As dedicatórias nos créditos iniciais de As chaves de casa (Le chiavi di casa, 2004) logo chamam a atenção.
O filme é assinado em memória do escritor Giuseppe Pontiggia (1934-2003), cuja história real de sua vivência com o filho deficiente, Andrea, deu origem ao livro Nati due volte (Nascer duas vezes), que por sua vez inspira a película. Andrea Pontiggia é lembrado na dedicatória, assim como seu xará, Andrea Rossi, também deficiente físico e transformado em ator para participar da produção.
Tantas relações afetivas fora da tela podem sugerir uma obra coloquial, rendida, lacrimosa. O próprio diretor calabrês Gianni Amelio, de 61 anos, empresta seu nome ao personagem principal. Relato personalista, pode parecer. Mas é justamente o oposto: ao invés de lacrimoso e rendido, um tom contundente, direto e sem apelação; ao contrário de coloquial e personalista, uma história universal, de expiação de culpa e aceitação.
A narrativa começa com Gianni (Kim Rossi Stuart, de Além das nuvens) recebendo do cunhado uma fotografia e umas instruções. A foto é de Paolo (Rossi), menino de quinze anos criado pelos tios, o filho que Gianni nunca viu. Dá para perceber no rosto do homem que ele se constrange (não necessariamente se arrepende) de ter abandonado a criança depois da morte da mãe. Agora a chance de corrigir a omissão aparece na frente do pai ausente.

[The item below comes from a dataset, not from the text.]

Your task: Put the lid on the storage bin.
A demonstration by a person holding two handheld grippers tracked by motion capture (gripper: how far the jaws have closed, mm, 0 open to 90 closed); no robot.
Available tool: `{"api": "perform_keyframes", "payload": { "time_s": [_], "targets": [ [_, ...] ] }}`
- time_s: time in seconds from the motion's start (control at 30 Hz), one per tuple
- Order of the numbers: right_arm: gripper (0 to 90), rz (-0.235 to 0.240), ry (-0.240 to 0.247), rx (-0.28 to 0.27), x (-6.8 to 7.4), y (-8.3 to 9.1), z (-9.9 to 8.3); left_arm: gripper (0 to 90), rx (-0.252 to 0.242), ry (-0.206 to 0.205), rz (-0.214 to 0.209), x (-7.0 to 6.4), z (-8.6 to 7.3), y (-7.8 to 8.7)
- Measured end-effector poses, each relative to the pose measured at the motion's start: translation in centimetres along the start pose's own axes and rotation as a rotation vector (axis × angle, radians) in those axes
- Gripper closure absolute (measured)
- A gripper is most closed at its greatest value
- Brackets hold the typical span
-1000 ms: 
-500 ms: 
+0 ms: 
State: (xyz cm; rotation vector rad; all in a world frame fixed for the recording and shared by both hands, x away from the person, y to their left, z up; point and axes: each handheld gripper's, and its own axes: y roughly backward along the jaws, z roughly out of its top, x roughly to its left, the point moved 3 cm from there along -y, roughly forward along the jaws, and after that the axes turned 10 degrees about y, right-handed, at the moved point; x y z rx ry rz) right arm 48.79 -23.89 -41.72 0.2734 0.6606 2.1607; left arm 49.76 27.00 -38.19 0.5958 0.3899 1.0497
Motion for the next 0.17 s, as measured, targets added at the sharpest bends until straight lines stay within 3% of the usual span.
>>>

Da Itália, Gianni precisa levar Paolo a um hospital para deficientes físicos e mentais em Berlim. Exames cerebrais de rotina, fisioterapia para as pernas frágeis do menino. O primeiro contato entre os dois estranhos dentro do trem continental não é tão traumático quanto o pai imaginava. Depois ele reflete: Paolo se apegaria a qualquer um que passasse alguns minutos lhe dando atenção. Conversam, brincam, e só. A certa altura da viagem, Gianni telefona para sua atual esposa, mãe de seu segundo e saudável filho, para dar notícias - afinal, a vida que ele escolhera ficou à sua espera em Milão.
Assim, de uma quase obrigação, um desencargo de consciência, o filme aos poucos aprofunda a conexão entre os dois. A transição é vagarosa, freqüentemente retrocede, como nos bons filmes-de-estrada. Não acompanha a viagem em tempo real, obviamente, mas sabe dar tempo às coisas. A experiência não é fácil, nem para Gianni, muito menos para o espectador. A câmera examina Paolo sem pudor, passa em closes, se fixa na pele, acompanha quando ele caminha, sem cortes desnecessários ou planos demasiadamente elaborados. Simplesmente o observa - o que já é bem angustiante.
No hospital, uma senhora (interpretada com segurança pela ótima Charlotte Rampling) puxa conversa com Gianni. Ela se espanta, diz que esse tipo de trabalho sujo fica sempre com a mãe, nunca com o pai. Ela conta sua história, lhe empresta um livro - que não por acaso é o Nati due volte, de Pontiggia. Explica que vive há vinte anos em função da filha, que mal se comunica. Diz a Gianni para não se preocupar com os problemas que o filho enfrentará na vida adulta: A debilidade sempre o protegerá das pessoas, é você quem deve se preparar para sofrer.
Gianni não está pronto para sofrer, e As chaves de casa é, no fundo, a história dessa preparação. A grande conquista do diretor Amelio é, sempre de modo muito sincero, deixar claro que cuidar de um filho deficiente é uma espécie de castigo, de ingratidão. Ele não tenta florear a situação, nem simplificá-la. Há grandes sacrifícios, como também há pequenas felicidades. No caso de Gianni, o que um dia foi sentimento de culpa se transforma em redenção.
É como se ele, condenado, se penitenciasse por anos à espera da pena. Uma vez recebida, ele a cumprirá com vislumbre de liberdade.